A dívida pública federal será impactada negativamente pela redução dos saldos devedores: o impacto ocorrerá somente sobre o criativo e condenável cálculo da tal dívida pública federal líquida; ademais a dívida dos Estados é meramente escritural, pois foi inflada pela inadequada utilização do IGP/DI como indexador e pela indevida cobrança de extorsivos juros reais.

A revisão dos contratos impactará o valor da moeda brasileira:mesmo que a dívida fosse integralmente anulada não haveria qualquer efeito nas contas brasileiras – Governo Geral -, pois é conta de soma zero.

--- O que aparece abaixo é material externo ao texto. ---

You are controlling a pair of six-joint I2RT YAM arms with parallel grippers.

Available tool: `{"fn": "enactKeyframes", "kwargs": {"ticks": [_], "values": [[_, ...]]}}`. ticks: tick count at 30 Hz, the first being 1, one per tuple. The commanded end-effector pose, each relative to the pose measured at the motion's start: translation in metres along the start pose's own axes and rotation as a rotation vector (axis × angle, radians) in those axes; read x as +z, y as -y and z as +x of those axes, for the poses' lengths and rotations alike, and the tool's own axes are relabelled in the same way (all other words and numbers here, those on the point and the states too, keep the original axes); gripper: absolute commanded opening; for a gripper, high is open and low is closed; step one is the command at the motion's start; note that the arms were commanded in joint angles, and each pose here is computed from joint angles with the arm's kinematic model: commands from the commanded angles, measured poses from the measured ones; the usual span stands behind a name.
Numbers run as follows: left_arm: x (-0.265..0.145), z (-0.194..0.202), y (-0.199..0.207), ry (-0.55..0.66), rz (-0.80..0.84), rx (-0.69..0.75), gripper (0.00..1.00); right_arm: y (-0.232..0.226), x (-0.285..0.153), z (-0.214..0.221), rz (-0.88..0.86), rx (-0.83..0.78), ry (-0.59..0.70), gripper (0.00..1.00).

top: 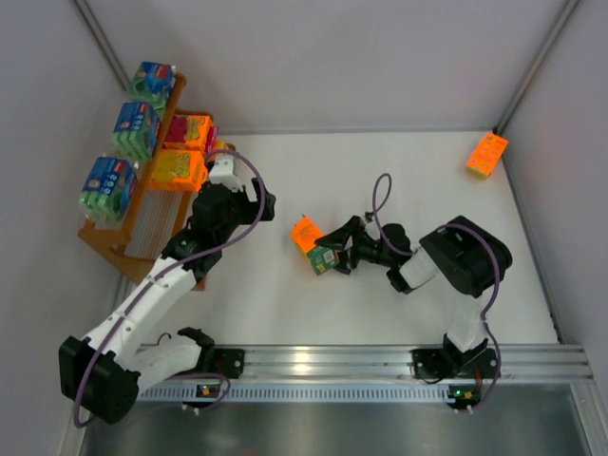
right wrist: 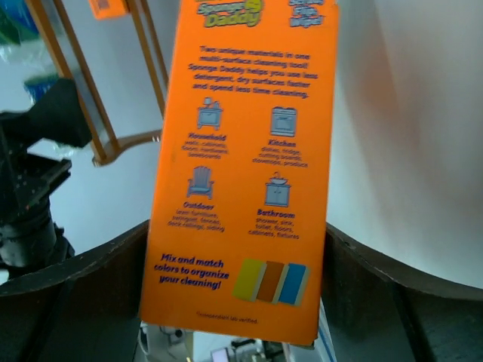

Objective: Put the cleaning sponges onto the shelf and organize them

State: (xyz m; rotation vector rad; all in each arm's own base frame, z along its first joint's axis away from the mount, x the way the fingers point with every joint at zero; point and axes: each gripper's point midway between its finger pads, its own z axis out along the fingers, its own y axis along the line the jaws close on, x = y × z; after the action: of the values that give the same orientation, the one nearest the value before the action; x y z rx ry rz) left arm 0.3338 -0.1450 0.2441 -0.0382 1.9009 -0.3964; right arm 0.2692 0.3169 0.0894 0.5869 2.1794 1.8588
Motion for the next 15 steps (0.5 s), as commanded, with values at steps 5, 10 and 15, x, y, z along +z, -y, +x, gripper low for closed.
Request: {"fn": "enactKeyframes", "kwargs": {"ticks": [5, 10, 15], "values": [[0.002, 0.030, -0.002, -0.077, 0.014, -0.026, 0.98, -0.035, 0.012, 0.011, -0.060, -0.325, 0.013, 0.99], [0.015, 0.053, -0.003, -0.155, 0.009, -0.035, 0.98, -0.014, -0.011, -0.031, 0.527, -0.629, 0.116, 0.99], [0.023, 0.075, -0.009, -0.212, -0.027, -0.077, 0.98, -0.031, -0.058, -0.067, 0.765, -0.873, 0.240, 0.99]]}}
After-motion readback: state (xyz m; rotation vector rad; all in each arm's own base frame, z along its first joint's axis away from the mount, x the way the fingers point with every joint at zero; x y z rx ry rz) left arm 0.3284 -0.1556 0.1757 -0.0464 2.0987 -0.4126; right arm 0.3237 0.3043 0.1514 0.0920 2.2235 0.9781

Os Estados devem ser mantidos em regime de permanente insolvência para evitar que produzam déficits e por consequência recorram a um excessivo endividamento: o endividamento dos Estados depende do aval da União e da autorização do Senado e é regulado pela Lei de Responsabilidade Fiscal, portanto esta opinião - que pressupõe que as unidades subnacionais são irresponsáveis e que a União é um poço de virtudes e de responsabilidades – é uma simplória tergiversação que visa justificar a exacerbada e trágica centralização administrativa e tributária, que é a causadora e a mantenedora da estagnação brasileira.

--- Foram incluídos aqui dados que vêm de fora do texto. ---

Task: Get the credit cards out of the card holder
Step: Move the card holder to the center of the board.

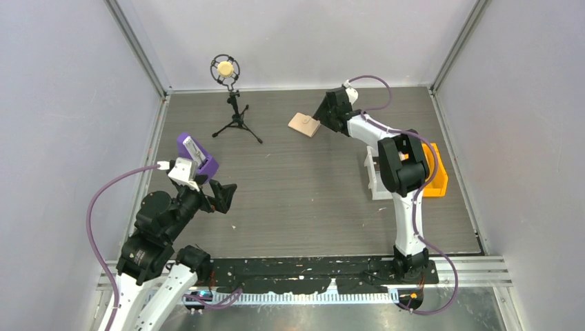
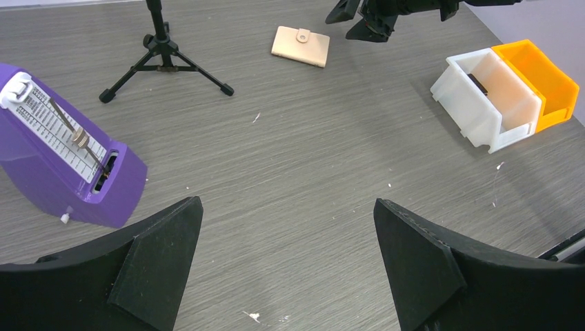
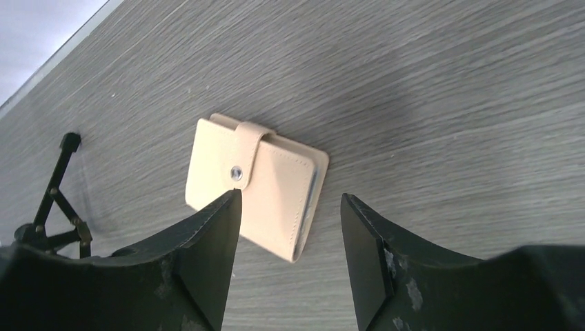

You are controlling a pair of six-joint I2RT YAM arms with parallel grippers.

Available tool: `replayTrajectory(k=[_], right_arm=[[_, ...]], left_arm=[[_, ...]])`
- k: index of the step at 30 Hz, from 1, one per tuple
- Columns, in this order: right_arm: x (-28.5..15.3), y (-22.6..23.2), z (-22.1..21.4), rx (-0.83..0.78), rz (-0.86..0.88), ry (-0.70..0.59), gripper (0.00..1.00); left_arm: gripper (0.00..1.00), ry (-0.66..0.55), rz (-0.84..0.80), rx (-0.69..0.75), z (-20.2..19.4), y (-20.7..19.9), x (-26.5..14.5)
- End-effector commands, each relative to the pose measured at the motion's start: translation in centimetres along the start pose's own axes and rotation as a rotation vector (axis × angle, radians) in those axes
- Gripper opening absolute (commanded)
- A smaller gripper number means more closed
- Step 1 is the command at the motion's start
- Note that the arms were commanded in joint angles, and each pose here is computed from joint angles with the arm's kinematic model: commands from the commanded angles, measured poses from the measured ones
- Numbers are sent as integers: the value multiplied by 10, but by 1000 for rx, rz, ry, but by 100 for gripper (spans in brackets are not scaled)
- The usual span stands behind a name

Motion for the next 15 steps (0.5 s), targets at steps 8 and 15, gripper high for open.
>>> replayTrajectory(k=[8,15], right_arm=[[37,13,2,50,89,57,61],[41,13,-1,33,92,71,44]], left_arm=[[99,-31,-3,12,10,-1,1],[99,-30,0,14,9,0,1]])
Point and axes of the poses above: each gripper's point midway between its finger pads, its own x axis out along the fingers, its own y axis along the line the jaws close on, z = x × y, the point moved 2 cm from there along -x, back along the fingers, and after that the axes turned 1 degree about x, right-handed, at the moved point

Além disto, é indispensável registrar que:

1) ao aplicar a Lei no 9.496/97 a União ofendeu os princípios constitucionais da igualdade e da impessoalidade, pois ao negociar, caso a caso, a taxa de juros e o limite do comprometimento da receita tratou os Estados - que tinham a mesma situação fiscal e aderiram a um mesmo programa - de forma desigual ao ser mais complacente com uns do que com outros;

2) a revisão integral dos contratos - que apresentaram forte desiquilíbrio contratual já nas primeiras prestações - passou a ser tema diário de governantes, de parlamentares e da sociedade civil organizada a partir da CPI da Dívida Pública, da Câmara Federal, encerrada em 2010, porque ela trouxe à tona dados perfeitamente identificáveis como os maiores responsáveis pelo atual acúmulo de déficits de serviços públicos verificados nos Estados Brasileiros; e

3) a forma federativa de estado – cláusula pétrea da constituição federal, como a do voto direto e a da separação dos poderes - está sendo burlada por meio destes contratos que além de desequilibrados, abusivos, draconianos e leoninos causaram esta desinteligência que transformou os governadores em meros gerentes de província.

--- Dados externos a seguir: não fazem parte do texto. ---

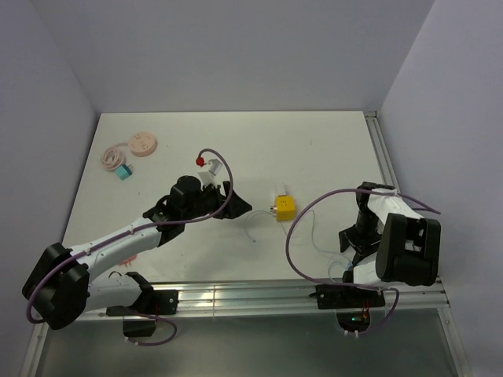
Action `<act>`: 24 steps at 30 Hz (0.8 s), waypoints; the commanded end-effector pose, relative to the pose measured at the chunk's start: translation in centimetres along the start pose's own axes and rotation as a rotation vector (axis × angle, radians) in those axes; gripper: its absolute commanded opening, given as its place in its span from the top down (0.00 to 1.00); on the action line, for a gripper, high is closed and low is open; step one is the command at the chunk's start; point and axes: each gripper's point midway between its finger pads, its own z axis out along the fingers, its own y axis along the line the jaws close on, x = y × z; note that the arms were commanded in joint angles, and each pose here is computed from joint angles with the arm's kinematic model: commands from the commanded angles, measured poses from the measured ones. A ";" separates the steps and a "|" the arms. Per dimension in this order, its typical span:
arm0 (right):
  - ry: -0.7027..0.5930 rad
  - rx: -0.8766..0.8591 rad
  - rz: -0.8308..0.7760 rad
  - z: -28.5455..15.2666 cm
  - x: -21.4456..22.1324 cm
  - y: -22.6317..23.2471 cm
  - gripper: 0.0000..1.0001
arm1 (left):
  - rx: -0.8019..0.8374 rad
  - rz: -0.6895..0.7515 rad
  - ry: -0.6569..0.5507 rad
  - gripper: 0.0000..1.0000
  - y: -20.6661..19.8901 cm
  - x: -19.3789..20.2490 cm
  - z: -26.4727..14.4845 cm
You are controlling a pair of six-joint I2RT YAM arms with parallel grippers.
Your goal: Insert the plug
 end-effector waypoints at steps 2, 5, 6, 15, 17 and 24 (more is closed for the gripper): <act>-0.032 -0.043 0.051 0.4 -0.9 2.3 0.38 | 0.005 0.036 -0.056 0.29 -1.0 -2.1 0.1; -0.093 -0.032 0.032 0.2 -1.8 3.1 0.41 | 0.007 0.033 -0.052 0.30 -1.1 -2.1 0.2; -0.097 -0.021 0.016 0.4 -1.9 3.4 0.41 | 0.003 0.032 -0.051 0.29 -1.0 -2.1 0.3; -0.119 -0.085 -0.110 -1.0 -3.3 10.1 0.43 | -0.033 0.027 -0.045 0.29 -0.2 -1.9 0.6; -0.146 -0.125 -0.139 -2.5 -3.9 12.1 0.43 | -0.028 0.021 -0.039 0.29 -0.2 -1.7 0.7; -0.293 -0.165 -0.185 -7.9 -6.5 14.2 0.42 | -0.043 0.026 -0.042 0.29 0.1 -1.8 0.6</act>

Para ir além das gambiarras propostas e resgatar a federação brasileira, os planos de amortização destes contratos devem ser refeitos: 1) retroativamente à data das assinaturas; 2) com a correção dos saldos devedores pelo IPCA; 3) sem a cobrança de juros; e 4) prevendo a devolução e/ou o estorno dos valores expropriados.

João Pedro Casarotto,

Auditor, Membro da FEBRAFITE e autor do estudo "A dívida dos Estados com a União – Refazimento do programa e aspectos inconstitucionais da Lei 9.496/97".